More broadly, there is a growing movement that equates emotional outrage with effective activism. However, historically, most effective social movements have used outrage as a prerequisite for change, not as the conduit for change itself.
To be clear, we need to be angry. But we can’t confuse mutual commiseration with action. The difficulty of enacting change lies in translating that anger into influence. We seem to have forgotten this. Satisfaction cannot lie in sporadically injecting our emotion into the national narrative — leave it to Colbert and Kimmel to do that.
If we wish to be effective political activists, we must be willing to invest our time in the work that isn’t as sexy as holding up a handmade sign and chanting.
Here in the Elm City, there is a very different conception of what it means to be an effective activist. For Yalies, victory lies in changing the name Calhoun to Grace Hopper and “freshman” to “first year.” We celebrate marches of resilience to create a more inclusive Yale and champion apologies from the Christakises.
Now, I am not arguing about the legitimacy of these events. I wish to point out that the scale of victory at Yale is one that does real disservice to any attempts at broader national advocacy.

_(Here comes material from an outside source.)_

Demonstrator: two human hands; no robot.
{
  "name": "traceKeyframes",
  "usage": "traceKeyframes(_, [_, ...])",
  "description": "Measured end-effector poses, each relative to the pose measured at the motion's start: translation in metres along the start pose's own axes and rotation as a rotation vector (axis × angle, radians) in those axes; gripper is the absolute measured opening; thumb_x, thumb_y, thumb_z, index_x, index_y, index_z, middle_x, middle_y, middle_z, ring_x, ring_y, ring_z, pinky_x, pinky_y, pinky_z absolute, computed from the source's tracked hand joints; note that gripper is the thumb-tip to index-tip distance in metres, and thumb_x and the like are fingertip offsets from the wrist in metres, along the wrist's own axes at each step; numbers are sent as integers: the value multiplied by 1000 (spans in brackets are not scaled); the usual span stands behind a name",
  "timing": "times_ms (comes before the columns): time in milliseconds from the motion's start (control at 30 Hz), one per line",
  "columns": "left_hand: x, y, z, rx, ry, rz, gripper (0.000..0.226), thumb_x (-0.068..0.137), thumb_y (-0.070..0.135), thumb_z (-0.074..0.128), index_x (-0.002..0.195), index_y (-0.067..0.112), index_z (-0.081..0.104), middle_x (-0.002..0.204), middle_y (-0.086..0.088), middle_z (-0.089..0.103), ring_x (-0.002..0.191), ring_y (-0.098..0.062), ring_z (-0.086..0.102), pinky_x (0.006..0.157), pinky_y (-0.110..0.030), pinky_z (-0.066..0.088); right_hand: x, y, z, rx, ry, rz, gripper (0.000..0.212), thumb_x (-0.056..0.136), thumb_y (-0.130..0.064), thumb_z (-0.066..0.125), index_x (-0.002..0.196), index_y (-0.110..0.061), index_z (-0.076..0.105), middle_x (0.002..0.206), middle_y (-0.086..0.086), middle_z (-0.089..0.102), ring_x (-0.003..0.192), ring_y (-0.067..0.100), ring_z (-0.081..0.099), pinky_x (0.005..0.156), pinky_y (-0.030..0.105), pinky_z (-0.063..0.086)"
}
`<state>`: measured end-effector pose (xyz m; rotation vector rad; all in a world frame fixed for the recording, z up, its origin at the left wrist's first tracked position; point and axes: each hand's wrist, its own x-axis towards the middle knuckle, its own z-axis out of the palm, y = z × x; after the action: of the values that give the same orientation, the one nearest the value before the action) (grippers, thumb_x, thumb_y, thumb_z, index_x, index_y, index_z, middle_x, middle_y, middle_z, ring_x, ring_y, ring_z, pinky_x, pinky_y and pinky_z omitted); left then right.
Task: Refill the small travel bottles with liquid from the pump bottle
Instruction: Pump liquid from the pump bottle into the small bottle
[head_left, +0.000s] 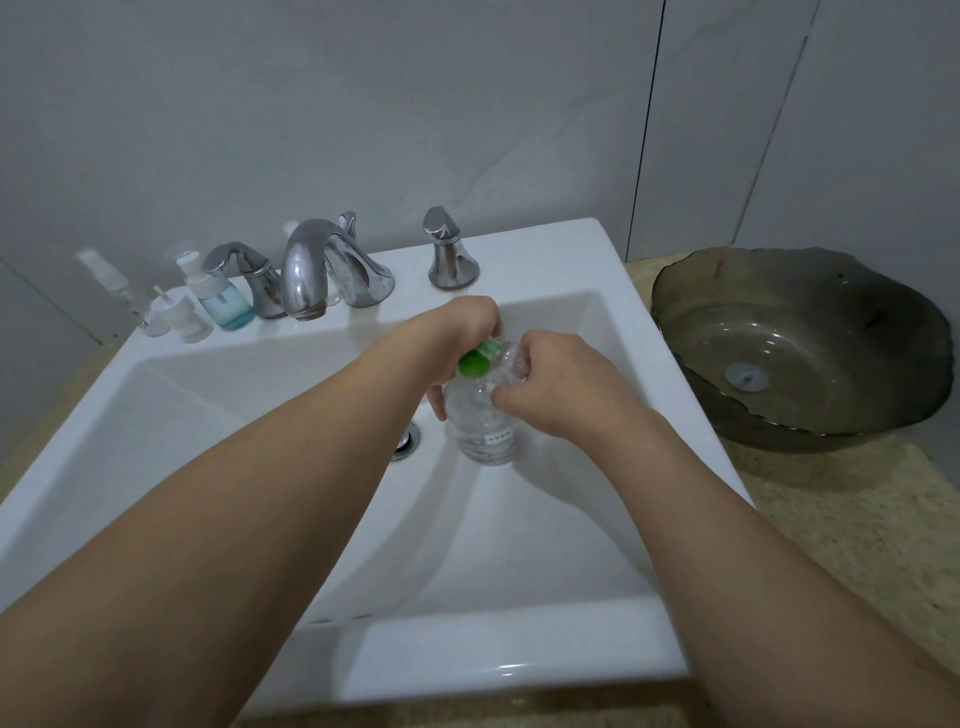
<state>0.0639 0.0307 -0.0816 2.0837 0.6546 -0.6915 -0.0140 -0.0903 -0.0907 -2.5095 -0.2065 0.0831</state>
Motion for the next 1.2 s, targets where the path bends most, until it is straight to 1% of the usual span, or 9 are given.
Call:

Undergraduate activism at Yale is strengthened by virtue of the fact that Yale College is the heart of the University. With a big enough and strong enough coalition, we can achieve change.

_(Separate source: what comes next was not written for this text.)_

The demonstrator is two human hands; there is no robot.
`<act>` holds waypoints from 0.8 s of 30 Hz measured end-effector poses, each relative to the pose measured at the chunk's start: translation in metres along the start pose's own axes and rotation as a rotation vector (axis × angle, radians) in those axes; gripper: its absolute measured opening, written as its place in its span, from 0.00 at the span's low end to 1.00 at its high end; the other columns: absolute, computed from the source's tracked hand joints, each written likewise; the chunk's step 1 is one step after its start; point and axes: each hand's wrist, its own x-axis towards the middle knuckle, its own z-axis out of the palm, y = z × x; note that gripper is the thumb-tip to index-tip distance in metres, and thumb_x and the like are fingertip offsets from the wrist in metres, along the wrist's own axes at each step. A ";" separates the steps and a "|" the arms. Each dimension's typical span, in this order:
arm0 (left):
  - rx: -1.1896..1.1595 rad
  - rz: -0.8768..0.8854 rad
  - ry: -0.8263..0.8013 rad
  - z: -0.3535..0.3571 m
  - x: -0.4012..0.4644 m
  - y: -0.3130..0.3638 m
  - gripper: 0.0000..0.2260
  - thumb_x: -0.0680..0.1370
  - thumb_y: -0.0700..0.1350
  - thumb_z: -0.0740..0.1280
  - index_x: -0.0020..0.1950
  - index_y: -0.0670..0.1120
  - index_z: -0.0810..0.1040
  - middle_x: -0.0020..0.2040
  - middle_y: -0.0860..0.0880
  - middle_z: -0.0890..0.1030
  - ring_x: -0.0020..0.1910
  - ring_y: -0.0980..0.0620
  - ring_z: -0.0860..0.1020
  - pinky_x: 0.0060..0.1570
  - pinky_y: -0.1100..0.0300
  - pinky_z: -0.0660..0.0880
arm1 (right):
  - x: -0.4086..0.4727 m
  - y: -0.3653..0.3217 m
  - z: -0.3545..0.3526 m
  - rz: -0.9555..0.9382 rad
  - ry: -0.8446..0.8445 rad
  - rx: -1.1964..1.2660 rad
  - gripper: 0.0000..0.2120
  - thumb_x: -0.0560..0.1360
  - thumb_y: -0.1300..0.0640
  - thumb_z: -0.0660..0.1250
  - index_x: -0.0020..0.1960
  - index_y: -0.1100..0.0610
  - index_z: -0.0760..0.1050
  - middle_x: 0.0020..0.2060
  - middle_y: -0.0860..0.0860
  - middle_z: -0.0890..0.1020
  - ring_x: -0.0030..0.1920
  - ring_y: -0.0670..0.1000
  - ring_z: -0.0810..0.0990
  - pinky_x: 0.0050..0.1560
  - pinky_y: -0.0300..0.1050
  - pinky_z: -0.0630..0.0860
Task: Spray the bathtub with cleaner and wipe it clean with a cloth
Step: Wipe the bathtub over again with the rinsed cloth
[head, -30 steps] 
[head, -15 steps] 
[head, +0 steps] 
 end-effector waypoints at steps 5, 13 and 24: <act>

For example, the reinvigorated efforts to change Calhoun College’s name after the administration originally resisted led to University President Peter Salovey recanting and affirming that “the name of Calhoun College must change.” For the hundreds of Yale students who emoted, protested and advocated for the change, this change meant a job well done.
But we cannot forget that the Yale administration is concerned with our opinions and our feelings. After the 2015 March of Resilience, President Salovey reflected that in terms of inclusivity he was “inspired to create that kind of Yale.” Again, a job well done.

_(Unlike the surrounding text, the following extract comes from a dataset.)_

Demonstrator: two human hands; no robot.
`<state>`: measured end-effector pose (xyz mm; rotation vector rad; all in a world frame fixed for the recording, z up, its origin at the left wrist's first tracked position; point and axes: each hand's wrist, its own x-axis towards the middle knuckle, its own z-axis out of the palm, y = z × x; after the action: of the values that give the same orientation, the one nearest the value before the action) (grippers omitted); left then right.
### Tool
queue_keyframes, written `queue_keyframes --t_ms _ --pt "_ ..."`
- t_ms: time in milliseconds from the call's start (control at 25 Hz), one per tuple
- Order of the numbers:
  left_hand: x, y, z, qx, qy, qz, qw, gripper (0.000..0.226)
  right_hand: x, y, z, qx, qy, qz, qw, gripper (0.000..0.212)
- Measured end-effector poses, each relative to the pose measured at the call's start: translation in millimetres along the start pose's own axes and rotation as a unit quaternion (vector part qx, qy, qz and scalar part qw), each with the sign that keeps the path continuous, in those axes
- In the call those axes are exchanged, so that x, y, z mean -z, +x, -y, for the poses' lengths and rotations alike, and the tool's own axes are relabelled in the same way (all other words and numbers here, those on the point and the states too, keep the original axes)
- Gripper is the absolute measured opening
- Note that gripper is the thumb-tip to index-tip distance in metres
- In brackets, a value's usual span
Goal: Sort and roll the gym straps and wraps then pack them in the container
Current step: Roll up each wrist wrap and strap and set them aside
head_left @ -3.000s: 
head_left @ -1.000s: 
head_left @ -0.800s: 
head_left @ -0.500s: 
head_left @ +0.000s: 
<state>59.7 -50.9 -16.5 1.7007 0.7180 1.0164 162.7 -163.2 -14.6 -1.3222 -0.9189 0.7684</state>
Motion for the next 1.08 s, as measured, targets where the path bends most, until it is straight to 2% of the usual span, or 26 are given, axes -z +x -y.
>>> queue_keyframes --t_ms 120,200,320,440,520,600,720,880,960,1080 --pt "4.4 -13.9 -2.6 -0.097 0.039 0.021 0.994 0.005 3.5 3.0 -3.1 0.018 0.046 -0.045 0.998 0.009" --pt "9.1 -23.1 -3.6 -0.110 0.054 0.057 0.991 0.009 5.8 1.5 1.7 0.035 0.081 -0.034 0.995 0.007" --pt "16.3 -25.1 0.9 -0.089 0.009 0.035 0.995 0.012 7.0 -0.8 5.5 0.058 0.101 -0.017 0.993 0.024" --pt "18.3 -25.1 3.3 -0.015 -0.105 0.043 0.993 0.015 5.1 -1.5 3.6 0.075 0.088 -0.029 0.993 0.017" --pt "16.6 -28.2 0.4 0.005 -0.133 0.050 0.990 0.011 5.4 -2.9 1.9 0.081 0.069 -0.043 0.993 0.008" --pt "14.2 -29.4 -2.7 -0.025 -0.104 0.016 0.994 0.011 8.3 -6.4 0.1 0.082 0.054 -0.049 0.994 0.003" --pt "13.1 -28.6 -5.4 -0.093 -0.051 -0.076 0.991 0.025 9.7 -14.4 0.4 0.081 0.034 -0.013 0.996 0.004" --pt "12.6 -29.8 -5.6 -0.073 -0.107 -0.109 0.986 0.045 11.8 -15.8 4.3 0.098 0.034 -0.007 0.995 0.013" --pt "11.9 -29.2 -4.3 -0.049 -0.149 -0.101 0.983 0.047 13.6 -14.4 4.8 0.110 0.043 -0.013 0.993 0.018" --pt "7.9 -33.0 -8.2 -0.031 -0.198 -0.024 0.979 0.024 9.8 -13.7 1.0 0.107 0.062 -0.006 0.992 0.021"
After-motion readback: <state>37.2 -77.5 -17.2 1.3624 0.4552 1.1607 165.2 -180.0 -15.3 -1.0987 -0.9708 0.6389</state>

These victories via swaying administrative opinion are certainly fantastic accomplishments. They make us feel empowered and important. If the University values how we feel, then effective advocacy boils down to dogged and unyielding protests and marches.
Unfortunately, this empowerment comes at a very steep price in relation to broader national advocacy. College activism is essentially an incentive for group catharsis. But we must be sure not to apply the same activist approaches that win us victories with the top brass of Yale when it comes to national agendas.
Our emotions are meaningless compared with our political representation when changing calamitous legislation. Hence, effective activism — on a national scale — is far more difficult than our activism here in New Haven. Indeed, done right, activism is a coordinated effort to put people who can enact change in positions of power. Once this has been done, activism morphs into advocacy and levies political clout to resist ruinous regimes.
History largely agrees. Activism that is built on emotion but not motivated by it is the very kind of activism that won the civil rights movement its momentous legislative victories. And thanks to this kind of activism, marriage equality is now cemented as a constitutionally protected right.
Unfortunately, this activism hasn’t fully reached Yale’s campus.
Take Yale’s Deferred Action for Childhood Arrivals march earlier this year. Chanting in protest and furiously throwing signs in the air, hundreds of students marched from Cross Campus to First and Summerfield Methodist Church. It was a crescendo of emotions and righteous anger, and it culminated with a few undocumented immigrants speaking to the massive crowd.
Ultimately, we got together and staged our own injection of emotion into our localized narrative. This type of advocacy has usually worked for us in the past. But the national political sphere is far less — if at all — receptive to our emotions than our university is. So, when we equate our emotions with activism on larger issues like immigration reform, we sacrifice our ability to enact real change.
So by all means, keep protesting, but I hope we don’t confuse university-specific advocacy, where emotions have currency, with national advocacy, where our anger simply isn’t weighted as much as our political influence.